Per la rassegna Maggio D’Arte al Nuovo Teatro Sancarluccio il 19 maggio è andato in scena in anteprima nazionale lo spettacolo ‘Un giorno all’improvviso’ scritto diretto ed interpretato da Eduardo Cocciardo con Francesca Stizzo.

Già dalla presentazione del lavoro in conferenza stampa, Cocciardo ha stuzzicato la curiosità su questo spettacolo con le parole: ‘Un giorno all’improvviso è uno spettacolo sulle psicosi dell’amore contemporaneo, sugli squilibri e le insicurezze di un mondo sempre più in bilico, dove sembra accentuarsi la genetica incomunicabilità fra dimensione maschile e femminile. Uno spettacolo sperimentale e classico allo stesso tempo. Con due soli personaggi in scena, Sara e Luca, imprigionati in una sorta di non-luogo e di non-tempo, come Vladimiro ed Estragone di “Aspettando Godot”, e costretti così a confrontarsi e scontrarsi sul vero perché li abbia fatti improvvisamente incontrare e poi, altrettanto improvvisamente, separare. Il palcoscenico è un po’ una gabbia che li taglia fuori dalla realtà. Niente telefoni, tv, internet…l’uomo e la donna sono costretti a comunicare davvero, come cavie di un esperimento scientifico’.

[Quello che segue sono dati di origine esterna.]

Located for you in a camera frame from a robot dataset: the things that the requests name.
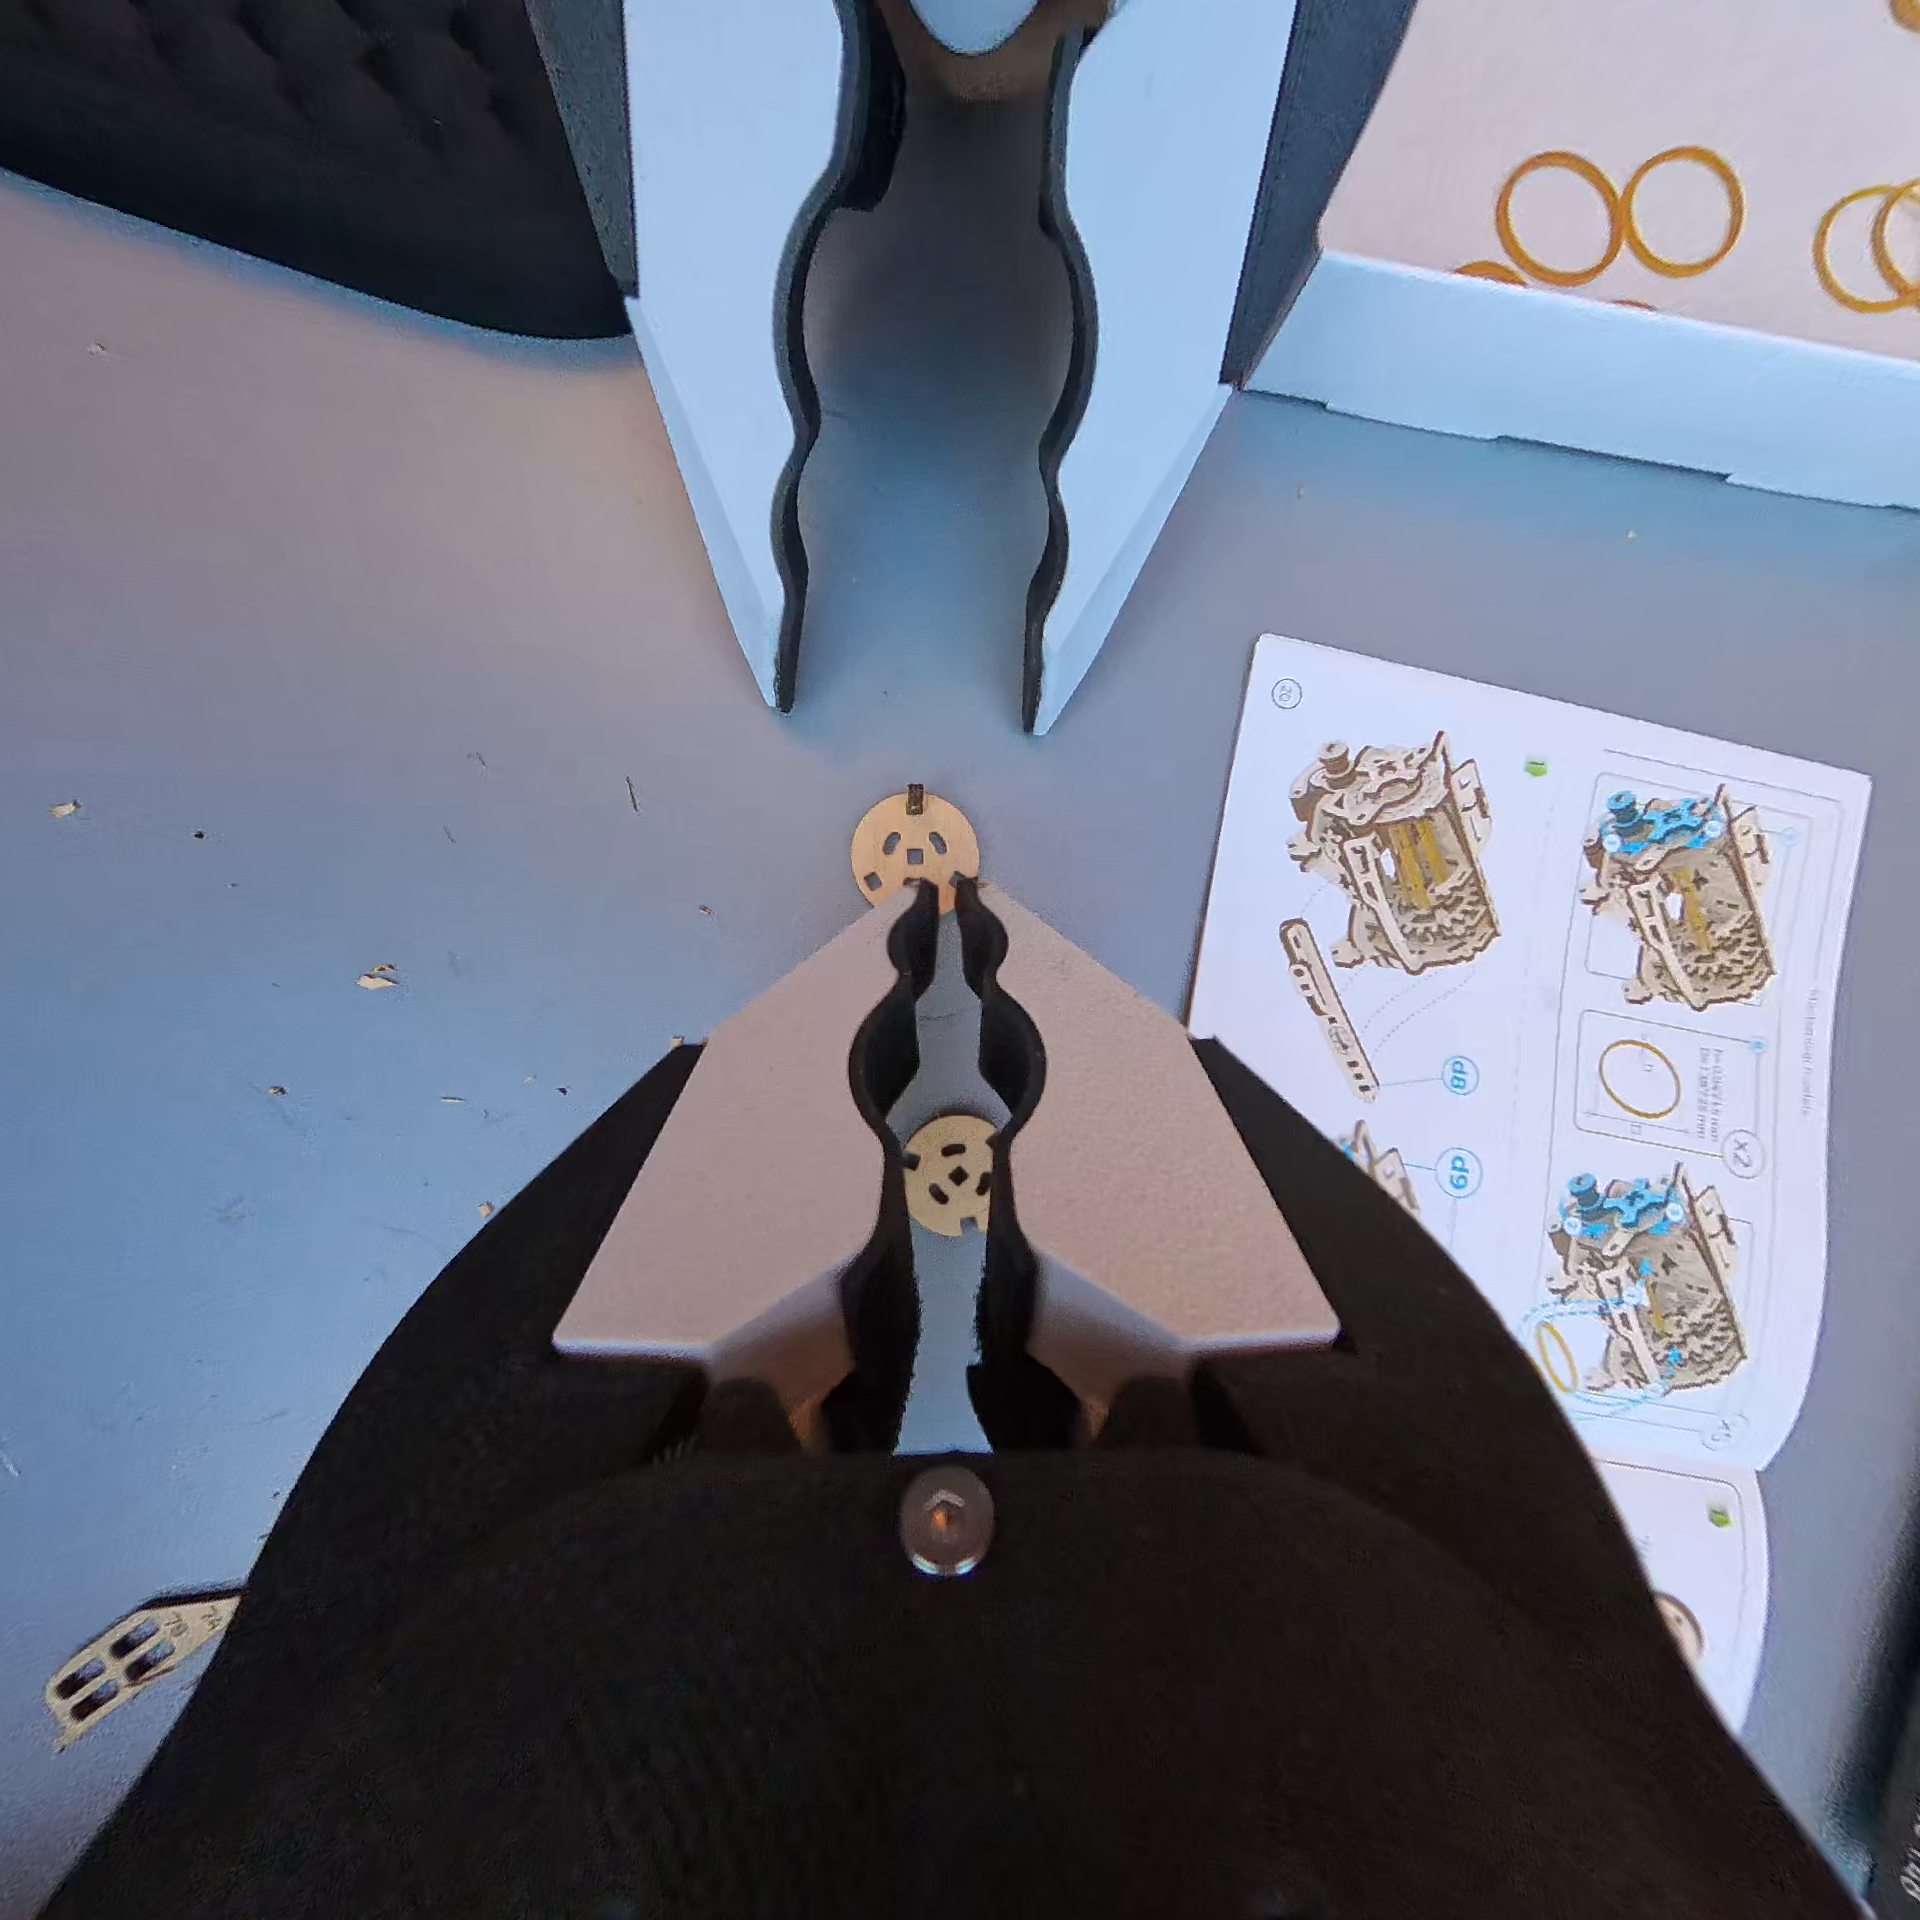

In scena l’interesse non viene meno, come del resto il ritmo, molto serrato, con rallentamenti necessari a tenere il passo, i cui dialoghi molto ben costruiti, hanno il sapore di una sfida.

Un duello di fioretto dove gli antagonisti affondano parole per ritrovarsi essi stessi feriti, in un continuo capovolgimento del senso e della ragione, nel non-luogo che li costringe a denudare i loro sentimenti e le loro fragilità, cercando di comprendere la fine del loro rapporto.

Nel fluire dei ragionamenti, si colgono accuse, amarezze, desideri infranti, mentre parallelamente affiora la storia di un amore, dagli esordi fino al suo termine.

Cocciardo unisce nel dialogo sprazzi di un romanticismo sublime alla crudeltà del risentimento. In particolare nelle parole di Luca quando paragona Sara ad una ‘Stella cometa giunta nella mia vita ad illuminare ogni angolo, poi te ne sei andata spegnendo tutto, lasciandomi col naso all’insù guardando tra le stelle che non mi appartenevano’.

Una splendida Francesca Stizzo, la Sara superficiale e mutevole, riesce a parare e controbattere colpo su colpo, le argomentazioni nei dialoghi con Luca/Cocciardo, modulando voce e tempi, che catturano lo spettatore.

Una spietata rappresentazione di quello che oggi viene ancora chiamato amore, ma che si deforma sotto insicurezze, fragilità ed egoismi degli esseri umani.

Cocciardo cita Shakespeare e ne segue il coup de théâtre finale, che dà il senso della favola a tutto lo spettacolo e lasciando lo spettatore con una speranza, quella che in amore tutto può essere.